* WHAT THE TASK ASKS
Would you restate each entry word for word, omitting the pictures?
━━━━━ DATA SUPPLIED ━━━━━
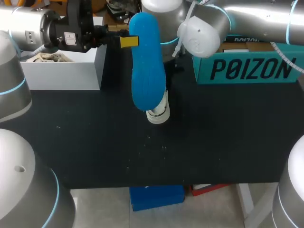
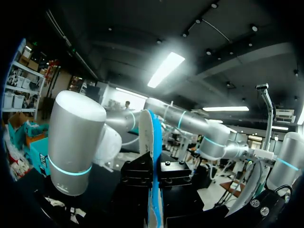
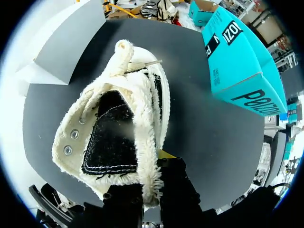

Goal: Take the shoe out of the shoebox, open the shoe tongue, remove and reinsert the insole, then place the shoe into the shoebox

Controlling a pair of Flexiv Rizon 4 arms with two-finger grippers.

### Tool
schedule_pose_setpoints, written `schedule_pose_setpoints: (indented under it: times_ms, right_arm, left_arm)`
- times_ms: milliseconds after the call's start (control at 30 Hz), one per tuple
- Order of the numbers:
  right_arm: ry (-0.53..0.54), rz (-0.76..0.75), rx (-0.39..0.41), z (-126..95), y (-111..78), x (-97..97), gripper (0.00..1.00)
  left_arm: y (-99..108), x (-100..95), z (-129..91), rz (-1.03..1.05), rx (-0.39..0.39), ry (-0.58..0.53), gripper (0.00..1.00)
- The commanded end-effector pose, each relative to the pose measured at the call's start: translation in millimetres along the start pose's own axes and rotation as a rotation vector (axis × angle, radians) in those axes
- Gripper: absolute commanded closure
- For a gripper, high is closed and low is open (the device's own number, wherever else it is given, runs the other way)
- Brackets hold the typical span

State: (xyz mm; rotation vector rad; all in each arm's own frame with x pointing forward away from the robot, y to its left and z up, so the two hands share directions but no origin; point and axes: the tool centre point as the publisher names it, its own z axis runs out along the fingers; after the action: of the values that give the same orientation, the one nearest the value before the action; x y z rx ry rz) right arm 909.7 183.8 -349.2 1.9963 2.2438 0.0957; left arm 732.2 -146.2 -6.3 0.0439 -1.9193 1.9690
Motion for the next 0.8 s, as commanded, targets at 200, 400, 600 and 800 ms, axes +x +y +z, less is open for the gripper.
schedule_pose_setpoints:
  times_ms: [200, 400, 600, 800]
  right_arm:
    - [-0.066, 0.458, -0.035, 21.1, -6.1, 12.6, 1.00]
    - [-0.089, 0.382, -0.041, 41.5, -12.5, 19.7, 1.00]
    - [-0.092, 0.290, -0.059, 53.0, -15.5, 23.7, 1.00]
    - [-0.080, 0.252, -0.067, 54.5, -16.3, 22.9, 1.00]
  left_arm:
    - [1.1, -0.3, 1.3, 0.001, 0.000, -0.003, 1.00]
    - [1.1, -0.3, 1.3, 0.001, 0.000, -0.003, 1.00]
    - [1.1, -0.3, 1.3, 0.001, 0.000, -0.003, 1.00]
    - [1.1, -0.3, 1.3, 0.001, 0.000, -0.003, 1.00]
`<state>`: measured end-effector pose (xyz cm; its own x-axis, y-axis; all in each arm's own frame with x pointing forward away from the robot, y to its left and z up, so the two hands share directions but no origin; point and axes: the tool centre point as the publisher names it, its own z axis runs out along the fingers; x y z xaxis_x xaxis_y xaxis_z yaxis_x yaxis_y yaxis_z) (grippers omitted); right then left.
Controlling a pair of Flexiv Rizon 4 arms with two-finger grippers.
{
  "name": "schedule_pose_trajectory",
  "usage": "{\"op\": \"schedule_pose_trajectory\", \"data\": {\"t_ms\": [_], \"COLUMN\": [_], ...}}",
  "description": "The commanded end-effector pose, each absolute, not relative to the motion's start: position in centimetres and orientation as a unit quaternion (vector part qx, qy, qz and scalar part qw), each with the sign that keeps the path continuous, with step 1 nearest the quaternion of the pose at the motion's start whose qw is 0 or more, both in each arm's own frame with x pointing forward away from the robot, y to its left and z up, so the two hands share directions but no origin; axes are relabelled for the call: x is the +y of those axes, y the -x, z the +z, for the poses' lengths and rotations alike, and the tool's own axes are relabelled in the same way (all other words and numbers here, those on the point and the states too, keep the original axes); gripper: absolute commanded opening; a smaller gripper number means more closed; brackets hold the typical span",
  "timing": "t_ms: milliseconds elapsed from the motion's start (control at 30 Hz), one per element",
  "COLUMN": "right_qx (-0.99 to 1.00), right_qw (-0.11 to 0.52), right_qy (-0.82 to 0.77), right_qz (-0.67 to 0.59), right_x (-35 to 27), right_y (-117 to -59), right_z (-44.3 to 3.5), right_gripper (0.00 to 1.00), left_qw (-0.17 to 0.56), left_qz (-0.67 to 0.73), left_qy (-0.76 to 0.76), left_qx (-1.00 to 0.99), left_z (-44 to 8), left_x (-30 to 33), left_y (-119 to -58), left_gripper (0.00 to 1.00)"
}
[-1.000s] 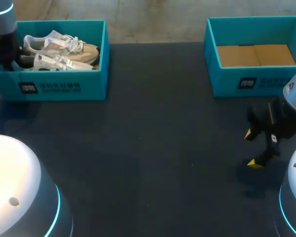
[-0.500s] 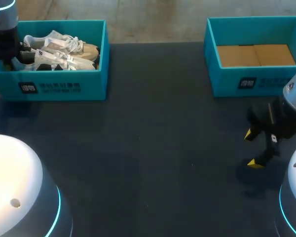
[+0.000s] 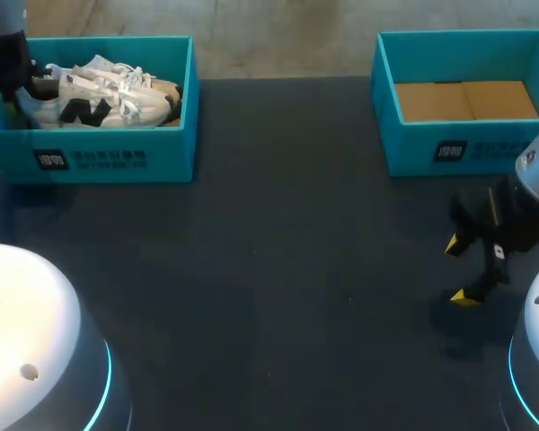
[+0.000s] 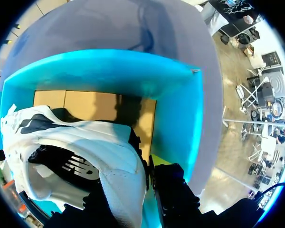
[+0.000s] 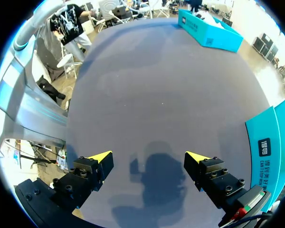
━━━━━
* OUTPUT FOR THIS EXERCISE
Goal: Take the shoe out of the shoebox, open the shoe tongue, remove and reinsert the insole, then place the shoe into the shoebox

Controlling a pair of Flexiv Rizon 4 arms with two-finger grippers.

### Tool
schedule_pose_setpoints, written `schedule_pose_setpoints: (indented under it: times_ms, right_arm, left_arm)`
- times_ms: milliseconds after the call's start (control at 30 Hz), one per tuple
- Order of the numbers:
  right_arm: ry (-0.53..0.54), rz (-0.76..0.75), rx (-0.39..0.41), z (-126..95), y (-111..78), x (-97..97), gripper (0.00..1.00)
  left_arm: y (-99..108), x (-100..95), z (-129..91), rz (-1.03..1.05), rx (-0.39..0.39), ry (-0.58..0.53), gripper (0.00..1.00)
- The commanded end-effector pose, each relative to the pose measured at the call's start: translation in millimetres along the start pose's own axes and rotation as a rotation vector (axis × angle, radians) in those axes
- Gripper: absolute commanded closure
- For a gripper, high is closed and low is open (the device's own number, wherever else it is given, runs the other way)
- Brackets hold the typical span

State: (xyz mm; rotation vector rad; all in each arm's own frame with x pointing forward away from the robot, y to its left and z up, so the two hands share directions but no origin; point and axes: the tool centre point as the publisher names it, its own z axis runs out along the fingers; after the action: of the values that give the same orientation, the one nearest the value before the action; x y z rx ry rz) right arm 909.7 183.8 -349.2 1.9963 2.2438 0.0957; left arm 732.2 -146.2 -6.3 0.0439 -1.9193 1.9690
Motion for the next 0.8 s, as commanded, targets at 200, 400, 600 and 800 ms, axes +x +y +z, less is open for the gripper.
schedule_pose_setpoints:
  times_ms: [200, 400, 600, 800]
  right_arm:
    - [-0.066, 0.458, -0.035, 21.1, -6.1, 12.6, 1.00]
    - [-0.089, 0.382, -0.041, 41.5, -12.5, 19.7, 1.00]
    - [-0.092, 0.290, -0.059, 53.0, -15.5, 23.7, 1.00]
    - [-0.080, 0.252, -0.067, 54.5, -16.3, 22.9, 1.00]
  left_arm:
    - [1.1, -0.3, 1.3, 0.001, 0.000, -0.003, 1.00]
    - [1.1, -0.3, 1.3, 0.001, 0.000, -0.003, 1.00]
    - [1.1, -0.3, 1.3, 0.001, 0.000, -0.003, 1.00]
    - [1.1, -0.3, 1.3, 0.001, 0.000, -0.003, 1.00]
`<state>`: measured end-effector pose (xyz cm; its own x-axis, y-axis; all in each arm's own frame with x pointing forward away from the robot, y to its left and z up, so the two hands share directions but no origin; point and axes: the tool centre point as the publisher names it, its own z axis runs out along the fingers; x y z xaxis_x xaxis_y xaxis_z yaxis_x yaxis_y yaxis_z) (grippers omitted); right then left.
Controlling a pair of Flexiv Rizon 4 arms with two-finger grippers.
{
  "name": "schedule_pose_trajectory",
  "usage": "{\"op\": \"schedule_pose_trajectory\", \"data\": {\"t_ms\": [_], \"COLUMN\": [_], ...}}",
  "description": "The commanded end-effector pose, each absolute, not relative to the motion's start: position in centimetres and orientation as a unit quaternion (vector part qx, qy, qz and scalar part qw), each with the sign that keeps the path continuous, with step 1 nearest the quaternion of the pose at the motion's start whose qw is 0 or more, both in each arm's own frame with x pointing forward away from the robot, y to its left and z up, so the two hands share directions but no origin; axes are relabelled for the call: x is the +y of those axes, y the -x, z the +z, for the poses' lengths and rotations alike, and the tool's own axes are relabelled in the same way (all other words and numbers here, those on the point and the states too, keep the original axes); gripper: absolute commanded opening; a smaller gripper number means more closed; brackets hold the typical span",
  "timing": "t_ms: milliseconds elapsed from the motion's start (control at 30 Hz), one per element",
  "COLUMN": "right_qx (-0.99 to 1.00), right_qw (-0.11 to 0.52), right_qy (-0.82 to 0.77), right_qz (-0.67 to 0.59), right_x (-35 to 27), right_y (-117 to -59), right_z (-44.3 to 3.5), right_gripper (0.00 to 1.00), left_qw (-0.17 to 0.56), left_qz (-0.67 to 0.73), left_qy (-0.76 to 0.76), left_qx (-1.00 to 0.99), left_z (-44 to 8), left_x (-30 to 33), left_y (-119 to -58), left_gripper (0.00 to 1.00)"
}
[-1.000s] 
[-0.500s] 
[+0.000s] 
[+0.000s] 
[+0.000s] 

Nothing more remains to be done for this exercise.